**Exercise prompt**
Nothing but the lines below from the one with "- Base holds" through the one with "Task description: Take" should be output, each exactly as given, and no pictures.

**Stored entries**

★ ★ ★

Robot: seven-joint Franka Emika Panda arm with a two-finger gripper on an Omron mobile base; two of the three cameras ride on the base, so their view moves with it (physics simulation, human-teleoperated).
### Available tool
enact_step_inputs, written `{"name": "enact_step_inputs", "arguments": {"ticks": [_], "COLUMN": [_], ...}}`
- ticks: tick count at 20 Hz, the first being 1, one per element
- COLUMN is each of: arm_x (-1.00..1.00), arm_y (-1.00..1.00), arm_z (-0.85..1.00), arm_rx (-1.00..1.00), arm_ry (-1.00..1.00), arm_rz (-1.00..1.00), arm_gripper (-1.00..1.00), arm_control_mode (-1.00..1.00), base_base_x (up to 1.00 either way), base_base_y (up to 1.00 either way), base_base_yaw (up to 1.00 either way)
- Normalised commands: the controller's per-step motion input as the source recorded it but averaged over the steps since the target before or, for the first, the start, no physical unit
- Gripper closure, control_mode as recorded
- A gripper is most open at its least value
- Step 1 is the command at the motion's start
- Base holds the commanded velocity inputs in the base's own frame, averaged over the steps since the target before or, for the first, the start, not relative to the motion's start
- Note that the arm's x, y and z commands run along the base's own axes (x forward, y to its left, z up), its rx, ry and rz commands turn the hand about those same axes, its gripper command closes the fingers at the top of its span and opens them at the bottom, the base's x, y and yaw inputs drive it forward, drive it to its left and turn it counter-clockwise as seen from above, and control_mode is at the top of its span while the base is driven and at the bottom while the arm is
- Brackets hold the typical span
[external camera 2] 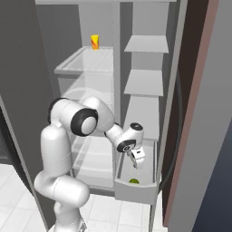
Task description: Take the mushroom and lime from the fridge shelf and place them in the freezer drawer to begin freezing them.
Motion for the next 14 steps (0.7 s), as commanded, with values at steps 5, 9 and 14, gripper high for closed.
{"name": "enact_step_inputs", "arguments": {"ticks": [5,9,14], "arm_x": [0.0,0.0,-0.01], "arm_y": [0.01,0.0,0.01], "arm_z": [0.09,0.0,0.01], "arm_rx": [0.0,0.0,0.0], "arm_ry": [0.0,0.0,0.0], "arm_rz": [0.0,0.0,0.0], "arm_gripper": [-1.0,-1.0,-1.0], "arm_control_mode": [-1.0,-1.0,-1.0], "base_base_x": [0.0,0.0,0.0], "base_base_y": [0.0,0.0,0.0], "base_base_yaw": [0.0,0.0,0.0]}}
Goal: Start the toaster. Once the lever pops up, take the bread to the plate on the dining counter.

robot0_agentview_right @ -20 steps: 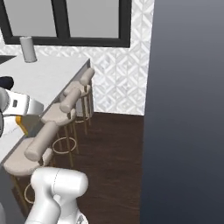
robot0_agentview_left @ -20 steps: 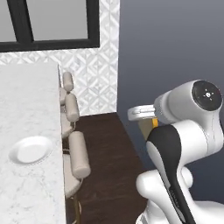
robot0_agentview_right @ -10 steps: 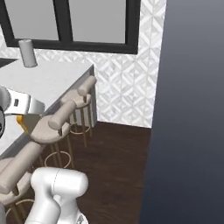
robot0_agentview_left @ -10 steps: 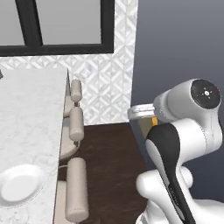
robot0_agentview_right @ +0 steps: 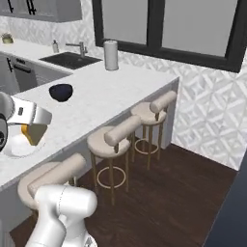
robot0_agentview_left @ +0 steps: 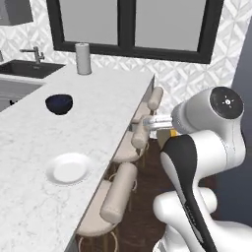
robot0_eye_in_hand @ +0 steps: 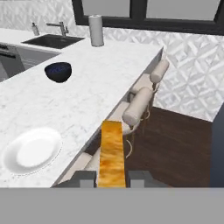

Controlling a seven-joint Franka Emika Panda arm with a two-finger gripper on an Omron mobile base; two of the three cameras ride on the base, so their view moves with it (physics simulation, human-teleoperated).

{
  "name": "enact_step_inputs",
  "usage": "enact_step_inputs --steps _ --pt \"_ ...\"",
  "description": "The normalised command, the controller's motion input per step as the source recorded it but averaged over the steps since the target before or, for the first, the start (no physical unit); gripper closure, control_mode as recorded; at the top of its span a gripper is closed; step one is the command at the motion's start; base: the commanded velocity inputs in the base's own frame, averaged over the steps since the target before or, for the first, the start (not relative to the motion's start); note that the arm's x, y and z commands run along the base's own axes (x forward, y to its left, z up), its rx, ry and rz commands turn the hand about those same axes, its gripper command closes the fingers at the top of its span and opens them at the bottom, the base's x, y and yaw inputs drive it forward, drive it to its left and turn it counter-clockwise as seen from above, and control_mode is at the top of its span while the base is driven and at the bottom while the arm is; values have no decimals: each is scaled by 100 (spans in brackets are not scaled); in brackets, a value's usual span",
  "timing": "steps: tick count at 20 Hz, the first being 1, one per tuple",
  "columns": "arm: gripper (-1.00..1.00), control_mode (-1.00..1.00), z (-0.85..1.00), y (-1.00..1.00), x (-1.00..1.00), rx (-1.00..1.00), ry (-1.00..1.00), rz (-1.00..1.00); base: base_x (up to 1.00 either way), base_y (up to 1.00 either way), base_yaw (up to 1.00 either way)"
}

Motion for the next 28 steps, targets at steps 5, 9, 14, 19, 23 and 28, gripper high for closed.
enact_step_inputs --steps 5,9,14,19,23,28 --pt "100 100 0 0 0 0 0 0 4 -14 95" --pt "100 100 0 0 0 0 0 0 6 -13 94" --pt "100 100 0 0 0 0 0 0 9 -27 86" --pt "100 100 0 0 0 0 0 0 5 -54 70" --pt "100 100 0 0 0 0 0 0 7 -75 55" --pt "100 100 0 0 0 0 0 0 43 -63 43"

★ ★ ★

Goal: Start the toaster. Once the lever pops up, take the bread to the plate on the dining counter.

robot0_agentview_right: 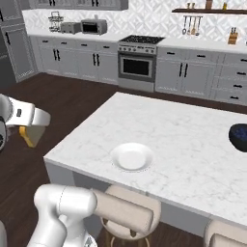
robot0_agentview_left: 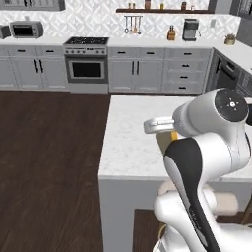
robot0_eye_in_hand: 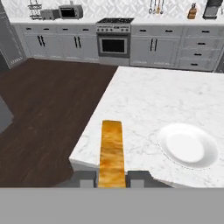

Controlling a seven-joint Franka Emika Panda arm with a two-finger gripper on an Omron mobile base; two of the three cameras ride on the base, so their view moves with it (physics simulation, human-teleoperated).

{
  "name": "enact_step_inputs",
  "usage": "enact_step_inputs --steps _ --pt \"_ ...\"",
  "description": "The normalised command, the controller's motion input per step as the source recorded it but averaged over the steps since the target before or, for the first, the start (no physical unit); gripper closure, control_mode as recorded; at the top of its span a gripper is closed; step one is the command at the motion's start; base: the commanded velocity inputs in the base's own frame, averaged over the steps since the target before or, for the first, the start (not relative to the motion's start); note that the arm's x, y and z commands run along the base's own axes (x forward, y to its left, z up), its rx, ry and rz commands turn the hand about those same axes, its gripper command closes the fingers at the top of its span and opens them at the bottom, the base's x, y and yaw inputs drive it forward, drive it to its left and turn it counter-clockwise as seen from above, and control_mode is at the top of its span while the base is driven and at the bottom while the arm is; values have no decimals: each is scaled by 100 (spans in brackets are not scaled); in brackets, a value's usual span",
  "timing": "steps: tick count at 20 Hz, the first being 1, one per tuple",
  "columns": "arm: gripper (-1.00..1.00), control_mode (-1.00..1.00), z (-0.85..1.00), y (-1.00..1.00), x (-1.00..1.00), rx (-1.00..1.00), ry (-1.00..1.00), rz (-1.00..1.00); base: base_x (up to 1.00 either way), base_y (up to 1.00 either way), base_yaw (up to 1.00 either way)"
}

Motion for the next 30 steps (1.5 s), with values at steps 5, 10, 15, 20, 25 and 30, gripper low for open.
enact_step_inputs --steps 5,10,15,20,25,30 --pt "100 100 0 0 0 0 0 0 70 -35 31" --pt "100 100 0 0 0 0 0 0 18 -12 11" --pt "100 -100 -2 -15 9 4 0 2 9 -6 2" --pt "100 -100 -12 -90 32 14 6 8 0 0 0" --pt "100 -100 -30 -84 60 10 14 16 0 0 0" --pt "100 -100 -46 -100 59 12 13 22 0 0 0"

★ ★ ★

**Output**
- Base holds the commanded velocity inputs in the base's own frame, averaged over the steps since the target before or, for the first, the start, not relative to the motion's start
- Note that the arm's x, y and z commands run along the base's own axes (x forward, y to its left, z up), its rx, ry and rz commands turn the hand about those same axes, its gripper command closes the fingers at the top of its span and opens them at the bottom, the base's x, y and yaw inputs drive it forward, drive it to its left and turn it counter-clockwise as seen from above, and control_mode is at the top of its span while the base is driven and at the bottom while the arm is
- Brackets hold the typical span
[external camera 2] 
Task description: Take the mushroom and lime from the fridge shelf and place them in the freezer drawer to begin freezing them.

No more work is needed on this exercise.